▸ **Work task**: With pictures omitted, restate the data word for word.

▸ **Dataset content**:
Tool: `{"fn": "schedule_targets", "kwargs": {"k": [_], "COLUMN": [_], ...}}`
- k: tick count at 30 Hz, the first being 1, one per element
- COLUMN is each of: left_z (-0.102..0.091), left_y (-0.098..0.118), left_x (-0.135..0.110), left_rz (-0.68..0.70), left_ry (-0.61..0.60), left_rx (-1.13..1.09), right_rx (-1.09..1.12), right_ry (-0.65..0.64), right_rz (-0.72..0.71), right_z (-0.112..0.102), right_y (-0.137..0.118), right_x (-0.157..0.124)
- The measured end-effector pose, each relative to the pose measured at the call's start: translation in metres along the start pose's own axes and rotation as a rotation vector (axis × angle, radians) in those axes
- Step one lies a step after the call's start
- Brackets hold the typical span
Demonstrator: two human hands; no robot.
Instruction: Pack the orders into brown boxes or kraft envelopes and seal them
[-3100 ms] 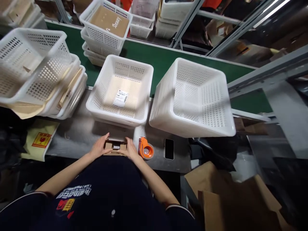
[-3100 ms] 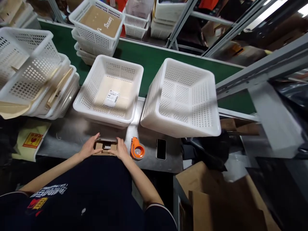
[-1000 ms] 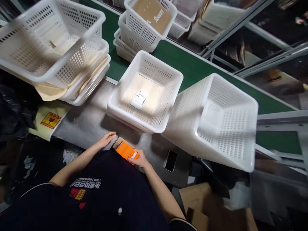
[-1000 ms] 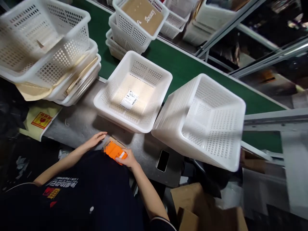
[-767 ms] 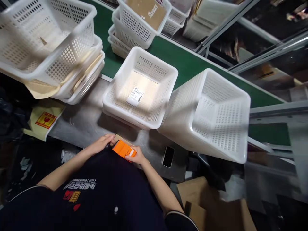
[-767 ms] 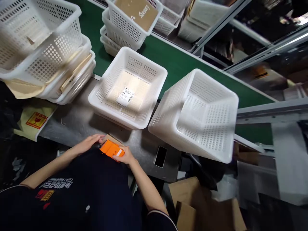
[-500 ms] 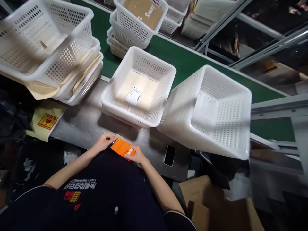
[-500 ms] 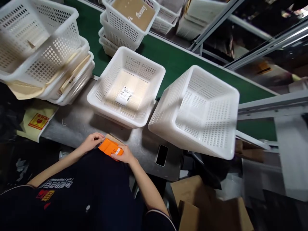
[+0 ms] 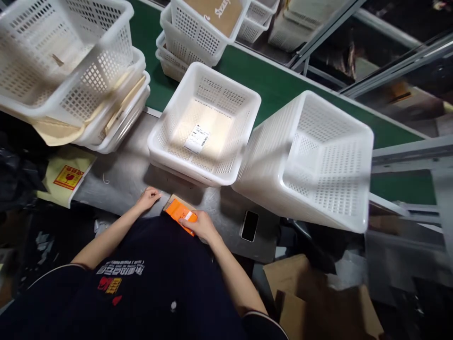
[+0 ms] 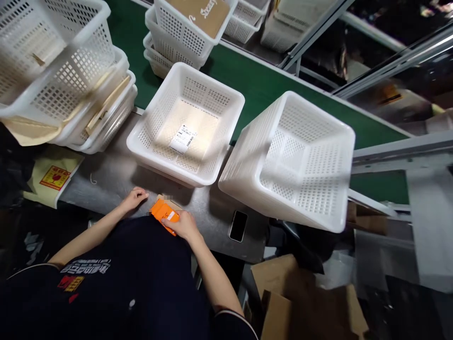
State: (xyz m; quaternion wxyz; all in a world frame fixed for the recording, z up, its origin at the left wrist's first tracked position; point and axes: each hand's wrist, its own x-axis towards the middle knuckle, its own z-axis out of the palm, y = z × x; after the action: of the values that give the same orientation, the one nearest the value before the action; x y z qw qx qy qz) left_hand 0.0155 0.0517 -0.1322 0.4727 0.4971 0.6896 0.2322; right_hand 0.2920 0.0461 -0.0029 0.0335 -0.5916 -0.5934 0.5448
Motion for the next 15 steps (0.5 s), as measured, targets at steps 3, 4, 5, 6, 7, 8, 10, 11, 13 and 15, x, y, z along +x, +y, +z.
{"fn": "schedule_targets", "kwargs": {"k": [3,4,5,6,7,8,10,11,13,15], "left_z": [0.019,0.023,0.026,0.026,0.024,0.021,0.014,0.012,0.012,0.019], "left_y": [0.001,0.001,0.001,0.001,0.0,-0.001,-0.003,-0.004,-0.005,-0.004], "left_x": [-0.009,-0.012,-0.015,-0.017,-0.018,-0.02,-0.023,-0.026,-0.031,-0.035], "left_rz": [0.001,-0.003,-0.011,-0.021,-0.031,-0.037,-0.035,-0.026,-0.004,0.017], "left_ry": [-0.056,-0.068,-0.071,-0.067,-0.057,-0.043,-0.048,-0.078,-0.173,-0.256], "left_rx": [0.025,0.031,0.037,0.043,0.046,0.046,0.012,-0.027,-0.125,-0.209], "right_rx": [-0.046,-0.049,-0.048,-0.045,-0.041,-0.034,-0.021,-0.015,-0.007,-0.011], "right_ry": [0.0,0.0,-0.001,-0.001,0.001,0.006,0.017,0.02,0.023,0.024], "right_rz": [0.037,0.04,0.04,0.039,0.037,0.034,0.029,0.027,0.024,0.03], "right_z": [0.003,0.003,0.003,0.003,0.003,0.003,0.004,0.004,0.005,0.006], "right_y": [-0.008,-0.009,-0.008,-0.008,-0.007,-0.006,-0.005,-0.005,-0.006,-0.007], "right_x": [0.005,0.005,0.005,0.005,0.004,0.004,0.002,0.001,0.0,0.001]}}
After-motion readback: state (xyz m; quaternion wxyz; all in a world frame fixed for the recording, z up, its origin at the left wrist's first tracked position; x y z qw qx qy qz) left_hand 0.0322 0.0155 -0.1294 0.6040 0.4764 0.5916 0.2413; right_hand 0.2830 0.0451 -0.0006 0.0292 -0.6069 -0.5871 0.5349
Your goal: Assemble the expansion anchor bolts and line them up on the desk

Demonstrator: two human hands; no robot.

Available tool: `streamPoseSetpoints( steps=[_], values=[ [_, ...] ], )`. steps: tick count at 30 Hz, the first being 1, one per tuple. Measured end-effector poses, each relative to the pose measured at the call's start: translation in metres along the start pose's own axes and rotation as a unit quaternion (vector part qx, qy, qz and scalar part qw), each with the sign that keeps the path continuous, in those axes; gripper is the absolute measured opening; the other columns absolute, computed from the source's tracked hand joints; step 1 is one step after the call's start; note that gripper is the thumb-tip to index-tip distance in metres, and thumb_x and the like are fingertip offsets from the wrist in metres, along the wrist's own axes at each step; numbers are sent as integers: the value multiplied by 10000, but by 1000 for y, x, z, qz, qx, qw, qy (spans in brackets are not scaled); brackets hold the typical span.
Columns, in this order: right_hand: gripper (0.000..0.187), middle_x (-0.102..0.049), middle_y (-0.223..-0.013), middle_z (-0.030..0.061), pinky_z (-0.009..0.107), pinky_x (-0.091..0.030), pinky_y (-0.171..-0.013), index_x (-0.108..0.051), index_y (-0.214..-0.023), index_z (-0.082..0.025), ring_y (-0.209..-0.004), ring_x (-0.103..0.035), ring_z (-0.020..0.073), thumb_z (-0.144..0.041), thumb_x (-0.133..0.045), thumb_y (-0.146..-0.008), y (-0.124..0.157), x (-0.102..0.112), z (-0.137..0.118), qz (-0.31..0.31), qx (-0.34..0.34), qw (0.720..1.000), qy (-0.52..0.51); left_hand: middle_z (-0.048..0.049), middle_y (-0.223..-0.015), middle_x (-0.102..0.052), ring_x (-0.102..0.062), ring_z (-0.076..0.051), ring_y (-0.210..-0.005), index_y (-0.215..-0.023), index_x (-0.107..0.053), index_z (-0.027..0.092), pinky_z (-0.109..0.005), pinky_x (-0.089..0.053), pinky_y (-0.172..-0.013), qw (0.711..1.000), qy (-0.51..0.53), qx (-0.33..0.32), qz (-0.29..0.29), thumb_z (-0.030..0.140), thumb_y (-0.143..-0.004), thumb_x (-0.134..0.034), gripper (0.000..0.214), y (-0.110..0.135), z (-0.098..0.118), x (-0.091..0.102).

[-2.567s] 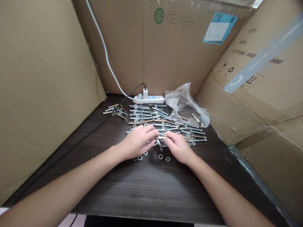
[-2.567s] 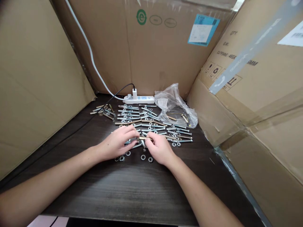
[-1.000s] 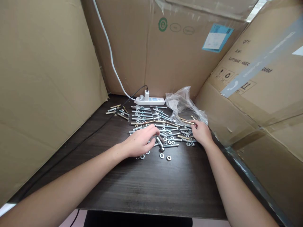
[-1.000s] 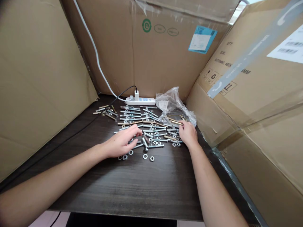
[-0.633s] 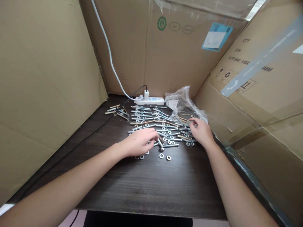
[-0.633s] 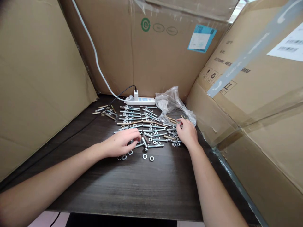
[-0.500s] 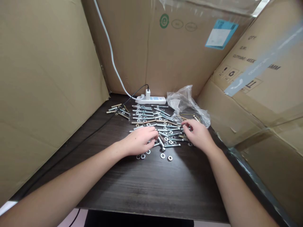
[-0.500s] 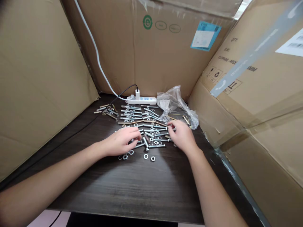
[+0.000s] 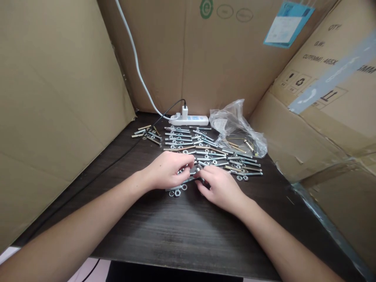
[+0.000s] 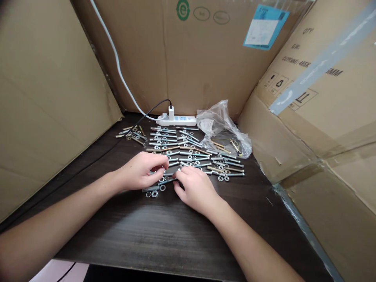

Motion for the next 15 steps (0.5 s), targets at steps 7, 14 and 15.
streamPoseSetpoints(
  steps=[7, 14, 15],
  values=[
    [149, -641, -798, 33, 311, -439, -738, -676, -913, -202, -797, -572, 195, -175, -536, -872, -5, -7, -5, -12, 2, 999, 35, 5, -649, -602, -514, -146, -560, -704, -543, 203, -248, -295, -504, 980, -49, 88, -170, 225, -789, -491, 102, 14, 12, 9],
    [171, -666, -823, 43, 320, -449, -768, -688, -948, -197, -821, -591, 202, -196, -528, -887, -7, -12, -6, -17, 3, 999, 49, -59, -743, -661, -594, -215, -623, -770, -575, 189, -283, -352, -526, 959, -119, 125, -226, 236, -785, -506, 84, 23, 7, -6],
    [171, -668, -824, 43, 321, -449, -765, -687, -946, -197, -819, -593, 202, -199, -526, -888, -8, -13, -6, -17, 4, 999, 52, -65, -750, -664, -601, -221, -633, -776, -580, 186, -288, -363, -535, 958, -124, 127, -227, 233, -793, -499, 95, 22, 6, -6]
  ],
)
Point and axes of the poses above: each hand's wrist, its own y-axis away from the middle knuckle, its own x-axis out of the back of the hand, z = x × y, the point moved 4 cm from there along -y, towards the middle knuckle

▸ **Result of this task**:
Tool: `{"fn": "schedule_targets", "kwargs": {"k": [_], "COLUMN": [_], ...}}`
- k: tick count at 30 Hz, the first being 1, one per element
- COLUMN is each of: left_z (-0.102..0.091), left_y (-0.098..0.118), left_x (-0.135..0.110), left_rz (-0.68..0.70), left_ry (-0.61..0.60), left_rx (-1.13..1.09), right_rx (-1.09..1.12), right_ry (-0.65..0.64), right_rz (-0.72..0.71), right_z (-0.112..0.102), right_y (-0.137..0.118), right_x (-0.157..0.124)
- The measured end-effector pose, each relative to the pose measured at the call's start: translation in metres along the start pose's own axes and rotation as a rotation vector (axis × angle, radians) in those axes
- Step one lies a step after the call's start
- Brackets hold the typical span
Demonstrator: two human hands; no robot.
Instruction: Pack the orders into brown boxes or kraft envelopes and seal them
[-3100 ms] 
[-3100 ms] 
[-1000 ms] 
[-1000 ms] 
[-767 ms] 
[-767 ms] 
[-500 ms] 
[-500 ms] 
[+0 ms] 
[+0 ms] 
State: (xyz m; quaternion wxyz; all in a world frame fixed for the recording, z up, its origin at the left wrist's first tracked position; point and axes: each hand's wrist, its own x-axis towards the middle knuckle, its own z-axis out of the palm, y = z × x; after the action: of the values that give the same orientation, the one nearest the value before the action; x y z qw qx qy qz) left_hand 0.0155 0.0517 -0.1322 0.4727 0.4971 0.6896 0.2322; right_hand 0.2920 0.0461 -0.0029 0.0335 -0.5916 -0.5934 0.5448
Motion for the next 15 steps (0.5 s), as measured, targets at steps 3, 4, 5, 6, 7, 8, 10, 11, 13 and 15, x, y, z along +x, +y, +z.
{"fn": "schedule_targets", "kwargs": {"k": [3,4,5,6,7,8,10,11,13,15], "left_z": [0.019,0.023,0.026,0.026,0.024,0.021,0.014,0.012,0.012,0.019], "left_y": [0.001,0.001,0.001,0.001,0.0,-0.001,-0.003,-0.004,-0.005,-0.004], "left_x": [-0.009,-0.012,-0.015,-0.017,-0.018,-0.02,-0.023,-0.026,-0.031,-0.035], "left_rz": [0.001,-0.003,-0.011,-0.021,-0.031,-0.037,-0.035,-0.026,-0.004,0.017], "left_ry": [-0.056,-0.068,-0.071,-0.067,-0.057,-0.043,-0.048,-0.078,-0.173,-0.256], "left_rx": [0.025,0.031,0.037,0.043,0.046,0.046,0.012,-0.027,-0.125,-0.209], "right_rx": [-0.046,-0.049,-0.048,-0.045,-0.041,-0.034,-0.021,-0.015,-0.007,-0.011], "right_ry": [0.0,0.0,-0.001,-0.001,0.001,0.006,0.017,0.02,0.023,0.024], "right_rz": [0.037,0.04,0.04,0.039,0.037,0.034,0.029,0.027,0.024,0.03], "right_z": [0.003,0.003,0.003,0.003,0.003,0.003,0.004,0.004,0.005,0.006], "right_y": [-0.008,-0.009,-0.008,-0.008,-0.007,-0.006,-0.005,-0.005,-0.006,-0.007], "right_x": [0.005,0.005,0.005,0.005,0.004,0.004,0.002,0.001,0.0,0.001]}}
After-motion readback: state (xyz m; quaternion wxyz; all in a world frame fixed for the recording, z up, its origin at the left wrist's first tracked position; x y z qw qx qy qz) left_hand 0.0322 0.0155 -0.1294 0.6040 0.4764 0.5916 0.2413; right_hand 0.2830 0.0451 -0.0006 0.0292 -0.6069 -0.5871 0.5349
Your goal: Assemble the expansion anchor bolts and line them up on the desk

Demonstrator: two human hands; no robot.

Available tool: `streamPoseSetpoints( steps=[_], values=[ [_, ...] ], )`. steps: tick count at 30 Hz, the first being 1, one per tuple. Measured end-effector poses, each relative to the pose measured at the call's start: translation in metres along the start pose's own axes and rotation as a unit quaternion (vector part qx, qy, qz and scalar part qw), each with the sign that keeps the path continuous, in those axes; gripper is the absolute measured opening; the other columns absolute, computed from the source's tracked hand joints; step 1 is one step after the call's start; note that gripper is the thumb-tip to index-tip distance in metres, and thumb_x and the like are fingertip offsets from the wrist in metres, along the wrist's own axes at each step; numbers are sent as integers: the value multiplied by 10000, but by 1000 for y, x, z, qz, qx, qw, qy (spans in brackets are not scaled); brackets hold the typical span.
Columns, in this order: right_hand: gripper (0.000..0.187), middle_x (-0.102..0.049), middle_y (-0.223..-0.013), middle_z (-0.030..0.061), pinky_z (-0.009..0.107), pinky_x (-0.091..0.030), pinky_y (-0.171..-0.013), index_x (-0.108..0.051), index_y (-0.214..-0.023), index_z (-0.082..0.025), ring_y (-0.209..-0.004), ring_x (-0.103..0.035), ring_z (-0.020..0.073), thumb_z (-0.144..0.041), thumb_x (-0.133..0.045), thumb_y (-0.146..-0.008), y (-0.124..0.157), x (-0.102..0.112), z (-0.137..0.118), qz (-0.31..0.31), qx (-0.34..0.34), qw (0.720..1.000), qy (-0.52..0.51); left_hand: middle_z (-0.048..0.049), middle_y (-0.223..-0.015), middle_x (-0.102..0.052), ring_x (-0.102..0.062), ring_z (-0.076..0.051), ring_y (-0.210..-0.005), index_y (-0.215..-0.023), index_x (-0.107..0.053), index_z (-0.027..0.092), pinky_z (-0.109..0.005), pinky_x (-0.089..0.053), pinky_y (-0.172..-0.013), qw (0.711..1.000), qy (-0.51..0.53), qx (-0.33..0.32), qz (-0.29..0.29), thumb_z (-0.030..0.140), thumb_y (-0.143..-0.004), thumb_x (-0.134..0.034), gripper (0.000..0.214), y (-0.110..0.135), z (-0.098..0.118), x (-0.091..0.102).

[-2.567s] 
[-2.567s] 
[-1.000s] 
[-1.000s] 
[-0.633s] 
[-0.633s] 
[-0.500s] 
[-0.500s] 
[+0.000s] 
[+0.000s] 

Motion for the next 15 steps (0.5 s), targets at steps 7, 14 and 15.
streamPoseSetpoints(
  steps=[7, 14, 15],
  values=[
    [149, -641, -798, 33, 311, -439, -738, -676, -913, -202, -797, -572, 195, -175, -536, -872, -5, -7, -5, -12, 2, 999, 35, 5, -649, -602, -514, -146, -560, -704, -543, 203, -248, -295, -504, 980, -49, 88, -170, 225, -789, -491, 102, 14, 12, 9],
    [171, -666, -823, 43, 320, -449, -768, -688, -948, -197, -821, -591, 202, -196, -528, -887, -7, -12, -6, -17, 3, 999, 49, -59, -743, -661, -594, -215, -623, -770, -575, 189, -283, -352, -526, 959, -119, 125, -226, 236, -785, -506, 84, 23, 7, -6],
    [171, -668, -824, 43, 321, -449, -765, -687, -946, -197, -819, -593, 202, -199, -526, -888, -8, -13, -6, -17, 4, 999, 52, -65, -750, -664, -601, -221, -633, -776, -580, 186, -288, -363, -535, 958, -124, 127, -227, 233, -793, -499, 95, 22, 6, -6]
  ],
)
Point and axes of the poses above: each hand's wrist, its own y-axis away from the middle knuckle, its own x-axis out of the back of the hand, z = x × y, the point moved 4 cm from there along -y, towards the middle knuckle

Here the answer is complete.